C’era una volta e c’è ancora la Sublime Frequencies, la testa d’ariete post-coloniale con cui l’Occidente euroamericano penetra negli inesplorabili suoni di mondi così sommersi da non essere, forse, mai esistiti. E c’era una volta – ma non c’è più – anche l’OumaraBombinoMoctar di “Agadez” (2011), disco registrato all’indomani della rivoluzione Tuareg, che lo impose all’attenzione della critica e ne fece conoscere pagine di vita al pubblico non aduso a bazzicare i cataloghi di Sublime Frequencies. Il resto è storia. Vale la pena ricordarselo, perché qualsiasi valutazione estetica su “Adghah”, primo disco solista del leader del Group Inerane Bibi Ahmed (collettivo di musicisti tishoumaren che con Bombino e i grossi calibri Tinariwen hanno condiviso la polvere della strada, le sale di incisione, il sudore delle lotte per il riconoscimento sociale), non può prescindere dalle condizioni che ne hanno ispirato la nascita. Per la colpa di appartenere ad un’etnia che, nella narrazione istituzionale dei governi di Mali e Niger, può ricoprire solamente il posto dell’eterno capro espiatorio (e fateglielo capire a chi straparla di confini e barriere che se è nato dove è nato e vive come vive deve solo ringraziare il benevolo fato…), Ahmed ha vissuto sulla sua pelle la ghettizzazione, l’esilio forzato e persino l’incarcerazione in quei temibili campi libici che tutti conoscono e che tutti, per questo, fanno finta di non conoscere: anche di questo parlano i testi di “Adghah”.
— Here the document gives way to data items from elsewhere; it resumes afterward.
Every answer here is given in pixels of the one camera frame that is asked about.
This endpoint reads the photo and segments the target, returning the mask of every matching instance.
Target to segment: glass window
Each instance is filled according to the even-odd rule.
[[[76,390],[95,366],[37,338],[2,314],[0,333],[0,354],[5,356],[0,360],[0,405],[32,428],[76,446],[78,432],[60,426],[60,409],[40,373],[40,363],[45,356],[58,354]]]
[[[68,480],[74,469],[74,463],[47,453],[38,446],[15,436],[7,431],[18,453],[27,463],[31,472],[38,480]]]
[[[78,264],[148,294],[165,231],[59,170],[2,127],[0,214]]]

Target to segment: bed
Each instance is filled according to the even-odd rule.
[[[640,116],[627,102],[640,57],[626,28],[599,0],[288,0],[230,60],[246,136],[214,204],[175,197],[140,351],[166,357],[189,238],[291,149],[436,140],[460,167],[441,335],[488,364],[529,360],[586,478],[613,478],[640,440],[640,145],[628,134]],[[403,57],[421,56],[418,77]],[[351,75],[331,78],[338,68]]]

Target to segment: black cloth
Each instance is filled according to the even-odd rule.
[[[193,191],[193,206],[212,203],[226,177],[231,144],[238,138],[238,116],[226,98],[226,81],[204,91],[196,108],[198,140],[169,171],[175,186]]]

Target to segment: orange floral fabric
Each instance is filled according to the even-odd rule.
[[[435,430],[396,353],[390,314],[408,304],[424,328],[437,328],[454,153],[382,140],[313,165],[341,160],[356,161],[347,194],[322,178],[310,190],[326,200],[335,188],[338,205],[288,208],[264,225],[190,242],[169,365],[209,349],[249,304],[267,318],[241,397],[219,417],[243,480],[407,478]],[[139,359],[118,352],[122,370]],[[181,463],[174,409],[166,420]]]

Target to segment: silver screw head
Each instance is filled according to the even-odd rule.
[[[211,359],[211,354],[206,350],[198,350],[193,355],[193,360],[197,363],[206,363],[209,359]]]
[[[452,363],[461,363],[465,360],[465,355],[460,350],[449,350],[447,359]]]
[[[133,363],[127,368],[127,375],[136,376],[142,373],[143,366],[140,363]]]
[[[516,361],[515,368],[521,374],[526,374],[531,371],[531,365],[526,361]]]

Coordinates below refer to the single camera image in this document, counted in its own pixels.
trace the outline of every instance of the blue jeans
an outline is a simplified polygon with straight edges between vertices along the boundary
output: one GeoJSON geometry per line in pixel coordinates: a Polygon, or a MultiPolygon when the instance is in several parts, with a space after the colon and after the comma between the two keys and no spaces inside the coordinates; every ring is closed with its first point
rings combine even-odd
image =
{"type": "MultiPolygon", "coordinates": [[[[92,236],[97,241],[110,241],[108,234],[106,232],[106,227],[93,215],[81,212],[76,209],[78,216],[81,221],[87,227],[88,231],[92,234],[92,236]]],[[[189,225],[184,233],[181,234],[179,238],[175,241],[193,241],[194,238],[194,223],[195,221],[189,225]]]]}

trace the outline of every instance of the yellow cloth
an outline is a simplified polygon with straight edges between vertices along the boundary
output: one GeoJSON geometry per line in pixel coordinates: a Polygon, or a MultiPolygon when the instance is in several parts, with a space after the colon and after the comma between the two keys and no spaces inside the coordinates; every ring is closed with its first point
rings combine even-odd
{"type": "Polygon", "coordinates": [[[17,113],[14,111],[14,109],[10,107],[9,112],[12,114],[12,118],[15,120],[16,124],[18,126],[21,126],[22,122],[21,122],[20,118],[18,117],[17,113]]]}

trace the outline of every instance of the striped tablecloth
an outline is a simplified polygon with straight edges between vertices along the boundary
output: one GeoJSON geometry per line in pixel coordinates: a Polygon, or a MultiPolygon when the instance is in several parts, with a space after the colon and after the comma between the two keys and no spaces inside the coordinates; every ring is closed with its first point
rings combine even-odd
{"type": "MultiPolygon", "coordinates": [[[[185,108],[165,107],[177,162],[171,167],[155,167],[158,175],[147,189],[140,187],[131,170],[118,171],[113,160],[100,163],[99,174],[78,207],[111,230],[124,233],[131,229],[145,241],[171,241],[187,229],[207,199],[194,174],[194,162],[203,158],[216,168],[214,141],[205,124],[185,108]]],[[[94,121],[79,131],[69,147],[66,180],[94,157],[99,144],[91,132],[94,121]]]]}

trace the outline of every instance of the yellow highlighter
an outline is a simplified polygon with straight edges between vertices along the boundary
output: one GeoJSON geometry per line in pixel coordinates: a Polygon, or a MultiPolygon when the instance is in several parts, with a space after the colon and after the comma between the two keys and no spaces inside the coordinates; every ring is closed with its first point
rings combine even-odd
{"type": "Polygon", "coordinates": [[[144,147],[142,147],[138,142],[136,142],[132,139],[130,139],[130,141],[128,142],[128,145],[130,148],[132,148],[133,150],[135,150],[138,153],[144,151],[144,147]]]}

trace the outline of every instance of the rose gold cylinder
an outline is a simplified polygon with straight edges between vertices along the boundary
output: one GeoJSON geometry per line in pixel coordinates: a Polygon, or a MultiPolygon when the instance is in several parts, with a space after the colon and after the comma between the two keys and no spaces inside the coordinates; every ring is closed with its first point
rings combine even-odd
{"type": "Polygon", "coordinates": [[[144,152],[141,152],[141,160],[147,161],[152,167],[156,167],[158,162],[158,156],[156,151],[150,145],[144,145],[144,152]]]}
La musica segue di conseguenza. Come tutti i chitarristi formalmente ascrivibili al correntone del desert blues centrafricano, anche Ahmed adotta uno stile che alla quantità predilige nettamente la qualità, alla policromia l’accostamento minimale. Un tempo si sarebbe detto, per amor di politically correct, che “Adghah” è un disco in grado di piacere sicuramente ai fan (con questo implicitando l’esclusione logica di tutti gli altri), ma si tratterebbe di una valutazione ingenerosa e, soprattutto, parziale. Di microvariazioni a livello parametrico la tracklist è letteralmente intessuta, specialmente nella gestione stimolante dei toni strumentali e dell’accompagnamento ritmico: si pensi, solo per fare qualche esempio, all’avviamento a basso voltaggio dell’iniziale “Sef-Afrikia” (un saggio di circolare essenzialità su pentatonica), all’intimità folk della semielettrica “Tamiditin Aïcha” (pezzo che circolava ben prima dell’incisione ufficiale), al controfraseggio frigio (al limite del solismo) di una “La La La” più tinariweniana dei Tinariwen, alle sferzate tribali di “Tel Kal Tidit” o all’oscillante cadenza trocaica di una “Lubia Taura” che rassomiglia quasi ad una litania sacra. A volervi trovare un difetto ingombrante, di tanto in tanto, soprattutto negli episodi più lunghi (“Tamiditin Janette” è un filo noiosa), si vorrebbero avere a disposizione più mezzi linguistici – data la sua importanza – per comprendere o almeno segmentare il favellare a getto continuo di Ahmed (quasi dylaniano nella trance della centrale “Marhaba”), che invece tollera poco le forzature ermeneutiche dell’ascoltatore: un peccato radicale che può essere aggirato, ma non eluso, solamente ricorrendo ad un aiuto esterno.

È questo, a ben vedere, l’unico elemento che impedisce il coinvolgimento attivo di un fruitore non addentro alla realtà di cui Ahmed è parte integrante: rischi e pericoli di un filtro culturale finanche inconscio, ma drammaticamente pervasivo. “Adghah”, anche e soprattutto per questo, merita la giusta attenzione.